[TASK DATA Boundary: Start]
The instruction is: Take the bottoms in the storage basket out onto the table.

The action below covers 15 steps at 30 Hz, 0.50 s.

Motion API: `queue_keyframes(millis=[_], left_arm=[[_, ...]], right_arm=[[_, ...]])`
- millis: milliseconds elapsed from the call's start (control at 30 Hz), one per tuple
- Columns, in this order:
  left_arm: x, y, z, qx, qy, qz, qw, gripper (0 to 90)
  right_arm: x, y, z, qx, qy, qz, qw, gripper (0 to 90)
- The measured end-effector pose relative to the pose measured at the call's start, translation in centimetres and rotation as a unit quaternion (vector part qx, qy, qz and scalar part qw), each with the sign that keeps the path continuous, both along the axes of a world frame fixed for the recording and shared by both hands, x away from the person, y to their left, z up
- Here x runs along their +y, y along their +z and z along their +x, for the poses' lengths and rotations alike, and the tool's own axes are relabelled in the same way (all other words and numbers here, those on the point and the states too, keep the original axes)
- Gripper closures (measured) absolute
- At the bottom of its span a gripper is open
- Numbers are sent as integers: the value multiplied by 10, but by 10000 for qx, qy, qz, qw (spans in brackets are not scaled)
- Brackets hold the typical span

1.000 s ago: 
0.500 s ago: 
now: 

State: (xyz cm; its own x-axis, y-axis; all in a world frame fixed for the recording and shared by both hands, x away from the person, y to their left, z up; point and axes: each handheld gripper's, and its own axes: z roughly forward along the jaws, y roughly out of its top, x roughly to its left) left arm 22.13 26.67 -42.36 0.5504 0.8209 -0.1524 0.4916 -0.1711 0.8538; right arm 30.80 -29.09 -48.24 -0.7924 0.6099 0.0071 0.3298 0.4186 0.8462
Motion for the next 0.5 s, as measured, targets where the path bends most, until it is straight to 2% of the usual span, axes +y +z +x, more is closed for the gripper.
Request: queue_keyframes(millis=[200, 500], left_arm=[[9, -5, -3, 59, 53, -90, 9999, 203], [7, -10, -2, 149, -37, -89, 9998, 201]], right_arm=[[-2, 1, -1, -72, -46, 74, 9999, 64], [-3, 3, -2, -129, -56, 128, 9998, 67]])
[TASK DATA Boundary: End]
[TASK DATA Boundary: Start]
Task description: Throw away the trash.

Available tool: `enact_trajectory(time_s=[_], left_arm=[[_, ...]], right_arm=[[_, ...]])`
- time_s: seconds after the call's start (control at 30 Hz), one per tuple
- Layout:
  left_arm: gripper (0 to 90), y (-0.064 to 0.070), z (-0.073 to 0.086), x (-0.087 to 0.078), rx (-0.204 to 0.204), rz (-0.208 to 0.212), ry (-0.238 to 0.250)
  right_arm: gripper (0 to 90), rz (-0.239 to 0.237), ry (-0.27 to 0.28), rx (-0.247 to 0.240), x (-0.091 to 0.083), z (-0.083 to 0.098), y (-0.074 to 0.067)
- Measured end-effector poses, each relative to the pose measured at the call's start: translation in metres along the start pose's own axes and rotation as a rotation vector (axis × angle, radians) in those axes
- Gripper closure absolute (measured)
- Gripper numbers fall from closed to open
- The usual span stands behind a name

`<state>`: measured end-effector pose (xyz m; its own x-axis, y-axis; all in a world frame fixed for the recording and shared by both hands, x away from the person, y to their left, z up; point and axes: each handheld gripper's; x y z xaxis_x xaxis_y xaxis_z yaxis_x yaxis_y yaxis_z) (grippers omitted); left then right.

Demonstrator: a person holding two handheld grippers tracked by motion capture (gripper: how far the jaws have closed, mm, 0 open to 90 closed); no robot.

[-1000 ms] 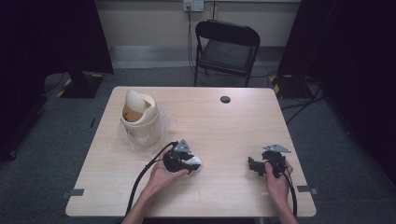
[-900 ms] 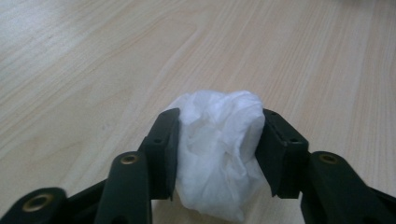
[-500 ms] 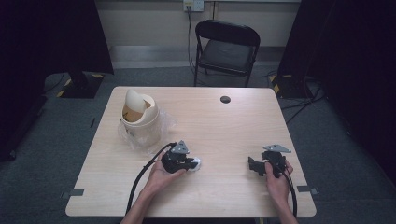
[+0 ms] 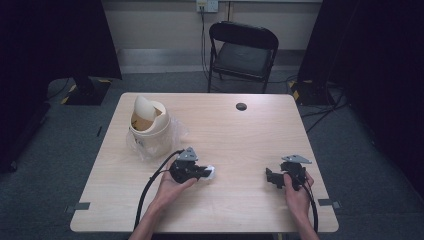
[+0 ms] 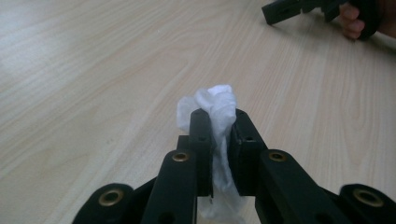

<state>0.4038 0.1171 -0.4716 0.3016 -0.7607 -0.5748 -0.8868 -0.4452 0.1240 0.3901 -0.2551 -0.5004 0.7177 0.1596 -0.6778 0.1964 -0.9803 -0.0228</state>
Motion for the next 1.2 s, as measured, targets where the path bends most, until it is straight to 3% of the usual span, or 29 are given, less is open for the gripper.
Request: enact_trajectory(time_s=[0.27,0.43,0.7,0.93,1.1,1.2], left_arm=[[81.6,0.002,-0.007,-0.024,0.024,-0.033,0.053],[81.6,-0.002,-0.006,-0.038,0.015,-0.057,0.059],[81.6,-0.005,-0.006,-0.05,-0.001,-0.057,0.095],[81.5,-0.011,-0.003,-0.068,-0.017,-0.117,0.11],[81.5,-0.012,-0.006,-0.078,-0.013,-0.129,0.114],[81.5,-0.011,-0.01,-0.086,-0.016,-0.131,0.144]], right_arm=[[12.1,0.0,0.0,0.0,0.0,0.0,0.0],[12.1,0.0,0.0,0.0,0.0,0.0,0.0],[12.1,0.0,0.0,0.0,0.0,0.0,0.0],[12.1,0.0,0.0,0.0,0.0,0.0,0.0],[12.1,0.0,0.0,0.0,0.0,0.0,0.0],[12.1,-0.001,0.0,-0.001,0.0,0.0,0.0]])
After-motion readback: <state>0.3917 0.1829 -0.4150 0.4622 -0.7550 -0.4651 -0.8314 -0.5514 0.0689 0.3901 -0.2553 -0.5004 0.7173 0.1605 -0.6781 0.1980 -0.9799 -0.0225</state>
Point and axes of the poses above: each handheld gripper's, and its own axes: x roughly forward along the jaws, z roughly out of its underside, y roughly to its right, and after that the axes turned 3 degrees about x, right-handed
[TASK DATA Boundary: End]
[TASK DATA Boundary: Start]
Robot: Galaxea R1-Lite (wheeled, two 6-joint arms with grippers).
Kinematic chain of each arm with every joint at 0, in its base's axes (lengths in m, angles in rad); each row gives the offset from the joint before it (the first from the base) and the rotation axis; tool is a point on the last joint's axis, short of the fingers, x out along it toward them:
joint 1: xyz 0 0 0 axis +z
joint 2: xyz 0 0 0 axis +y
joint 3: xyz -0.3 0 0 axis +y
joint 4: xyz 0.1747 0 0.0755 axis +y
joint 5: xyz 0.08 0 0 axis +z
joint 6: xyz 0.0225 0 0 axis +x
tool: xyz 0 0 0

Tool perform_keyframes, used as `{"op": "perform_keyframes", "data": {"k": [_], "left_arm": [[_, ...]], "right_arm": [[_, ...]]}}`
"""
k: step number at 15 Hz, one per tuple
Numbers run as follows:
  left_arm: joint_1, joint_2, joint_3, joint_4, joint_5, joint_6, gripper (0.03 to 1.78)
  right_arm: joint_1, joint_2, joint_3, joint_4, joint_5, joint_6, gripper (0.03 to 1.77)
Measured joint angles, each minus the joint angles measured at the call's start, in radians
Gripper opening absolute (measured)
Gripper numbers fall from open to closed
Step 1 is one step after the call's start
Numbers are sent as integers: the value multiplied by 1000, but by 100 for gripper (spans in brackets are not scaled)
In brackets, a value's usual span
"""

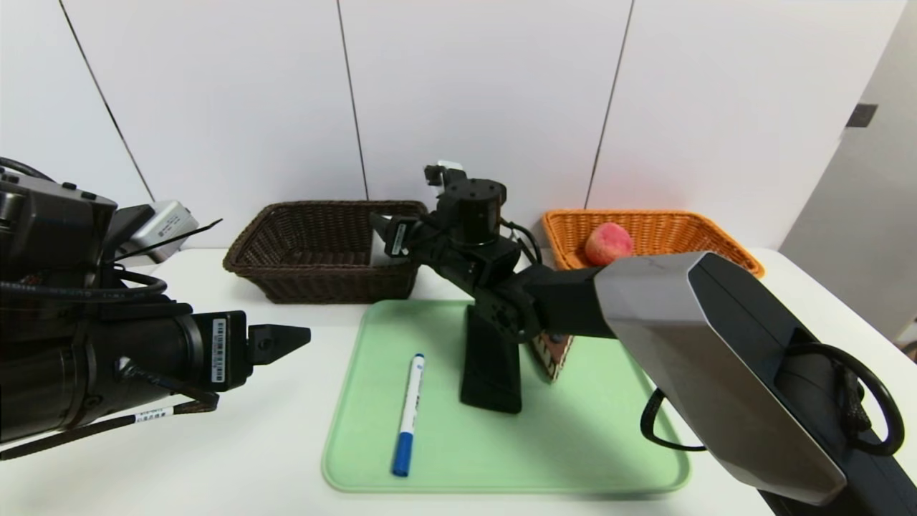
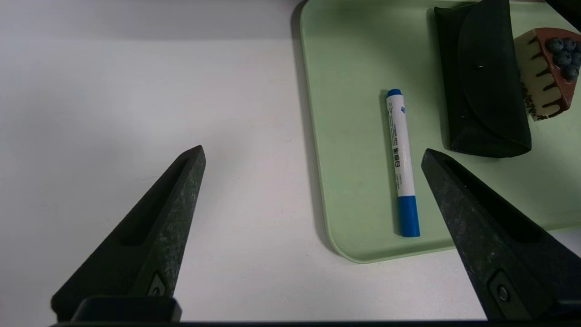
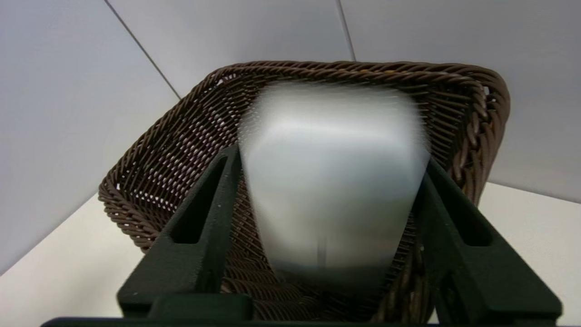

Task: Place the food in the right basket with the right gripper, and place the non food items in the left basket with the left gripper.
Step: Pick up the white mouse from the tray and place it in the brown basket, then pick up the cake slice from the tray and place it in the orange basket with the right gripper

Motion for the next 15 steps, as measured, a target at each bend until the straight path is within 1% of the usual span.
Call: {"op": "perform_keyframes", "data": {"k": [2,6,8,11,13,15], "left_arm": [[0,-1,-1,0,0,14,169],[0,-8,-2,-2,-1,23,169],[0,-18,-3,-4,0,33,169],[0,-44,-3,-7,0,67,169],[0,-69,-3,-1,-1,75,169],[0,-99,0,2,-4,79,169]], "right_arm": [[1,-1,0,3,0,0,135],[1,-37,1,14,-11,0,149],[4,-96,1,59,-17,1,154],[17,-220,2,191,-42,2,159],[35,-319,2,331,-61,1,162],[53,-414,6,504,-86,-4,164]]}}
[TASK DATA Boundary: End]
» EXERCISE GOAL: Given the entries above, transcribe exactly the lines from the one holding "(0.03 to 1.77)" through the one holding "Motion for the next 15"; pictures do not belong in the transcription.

» OUTPUT BELOW:
  right_arm: joint_1, joint_2, joint_3, joint_4, joint_5, joint_6, gripper (0.03 to 1.77)
Measured joint angles, each minus the joint angles measured at the call's start, in radians
Gripper opening absolute (measured)
Gripper numbers fall from open to closed
Step 1 is one step after the call's start
Numbers are sent as integers: the value multiplied by 1000, but by 100 for gripper (spans in brackets are not scaled)
In brackets, a value's usual span
"""


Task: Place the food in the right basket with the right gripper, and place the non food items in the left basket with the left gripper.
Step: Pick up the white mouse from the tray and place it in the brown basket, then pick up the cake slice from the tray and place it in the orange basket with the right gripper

Motion for the next 15 steps, as measured, a target at each bend until the straight path is within 1% of the usual span.

The complete answer has been presented.